Data Analysis week 6 Flashcards
What does the covariance measure
The covariance of (x,y) measures the (strength and direction of the) relation of x and y, the spread of x and the spread of y.
What does the formula of the covariance look like
The variance is the covariance of a variable with itself. Therefore the formula for the covariance is the formula of the variance with x and y instead of x^2.
What is the correlation
The correlation is the covariance normalized, such that it becomes scale independent and measures only the relation between x and y.
What does the covariance show
It shows the tendency of the variables to change together and about the spread.
What does a positive covariance mean
If the covariance is positive, x tends to be high when y tends to be high and visa versa.
What does a negative covariance mean
If the covariance is negative, x tends to be high when y tends to be low and visa versa.
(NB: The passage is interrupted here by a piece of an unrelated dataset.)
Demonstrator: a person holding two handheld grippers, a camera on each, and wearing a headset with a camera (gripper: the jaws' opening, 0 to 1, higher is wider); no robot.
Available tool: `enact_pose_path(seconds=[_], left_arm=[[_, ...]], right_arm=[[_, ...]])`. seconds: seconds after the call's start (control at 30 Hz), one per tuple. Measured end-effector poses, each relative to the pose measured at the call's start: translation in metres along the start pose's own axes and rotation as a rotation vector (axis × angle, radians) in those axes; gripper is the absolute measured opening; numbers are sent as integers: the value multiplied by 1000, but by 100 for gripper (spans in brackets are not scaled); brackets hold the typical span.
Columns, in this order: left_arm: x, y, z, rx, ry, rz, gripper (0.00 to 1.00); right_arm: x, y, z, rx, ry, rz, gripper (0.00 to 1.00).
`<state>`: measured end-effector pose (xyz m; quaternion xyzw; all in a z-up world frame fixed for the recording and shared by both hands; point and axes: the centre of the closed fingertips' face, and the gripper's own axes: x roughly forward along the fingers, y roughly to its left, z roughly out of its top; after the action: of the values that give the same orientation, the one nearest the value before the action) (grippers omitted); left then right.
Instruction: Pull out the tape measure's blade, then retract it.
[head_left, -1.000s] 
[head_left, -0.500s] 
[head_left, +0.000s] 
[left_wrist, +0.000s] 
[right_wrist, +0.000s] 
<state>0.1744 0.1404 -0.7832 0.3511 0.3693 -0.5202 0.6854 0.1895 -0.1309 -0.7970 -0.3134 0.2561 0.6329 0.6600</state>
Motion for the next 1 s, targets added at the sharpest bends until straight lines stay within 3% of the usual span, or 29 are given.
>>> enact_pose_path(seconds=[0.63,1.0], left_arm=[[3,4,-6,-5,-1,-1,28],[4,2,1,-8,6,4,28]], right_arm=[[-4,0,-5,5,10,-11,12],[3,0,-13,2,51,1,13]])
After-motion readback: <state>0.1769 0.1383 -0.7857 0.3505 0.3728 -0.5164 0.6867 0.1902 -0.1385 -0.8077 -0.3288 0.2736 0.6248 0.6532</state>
What does a positive correlation mean
If the correlation is positive, x tends to be high when y tends to be high and visa versa.
What does a negative correlation mean
If the correlation is negative, x tends to be high when y tends to be low and visa versa.
What is the range of the correlation and what does the value tell us about x and y
The correlation is always a number between -1 and 1. If the correlation is equal to -1 or 1, x and y are on a straight line. If the correlation is 0, x and y are absolutely not on a straight line.
What kind of relations does the correlation measure
Only linear relations.
How can you check how sure you are of you estimated correlation
Use bootstrapping on the correlation (this can be done, because correlation is descriptive statistic).
What is the null hypothesis in hypothesis testing for the correlation
That there is no relation between the variables.
How do you make the null hypothesis true in hypothesis testing for the correlation
You break the relation between the variables by random shuffling on of the variables. You do this by drawing without replacement (different to bootstrapping, where we draw samples with replacement). This is called permutation testing.
What is a prediction model
A model that describes the relation between variables in such a way that other values of the variables can be predicted.
What is the equation of a regression model
y = alpha + beta * x
How can you compute alpha and beta for the equation of a regression model and what are these called.
By using formulas that use the covariance. These alpha and beta are called the regression coefficients. These form the best fitting line for the dataset.
What are alpha and beta
alpha is the intercept and beta (the slope) is the point where the regression line intersects the y-axis, So the y-value of the smallest x-value in the dataset.
What does the regression line show and what is a condition for a good regression line
The regression line shows you what the values of the variables should be. Prediction models will make mistakes for predicting values, but it should make the same kind of mistakes for different values.
How can you check how sure you are of your computed regression coefficients
By bootstrapping, and/or by displaying a bunch of regression lines computed on resamples.
What is a residual and what do residuals measure
A residual is the difference between the actual value of an observation and its predicted value. Residuals measure the prediction error
What does a residual model show
It shows if the prediction model wits the data well.
When does a regression model fit the data well and how do you check this
If the residuals have about zero mean everywhere and have about the same spread everywhere. You check this by plotting the residuals and adding a smooth line.
What is the coefficient of determination
R^2. It checks how much the model explains. Is always a value between 0 and 1. 0 meaning we’re not explaining anything and 1 meaning we’re perfectly explaining the data.
What do prediction intervals show
They include uncertainty of the prediction itself.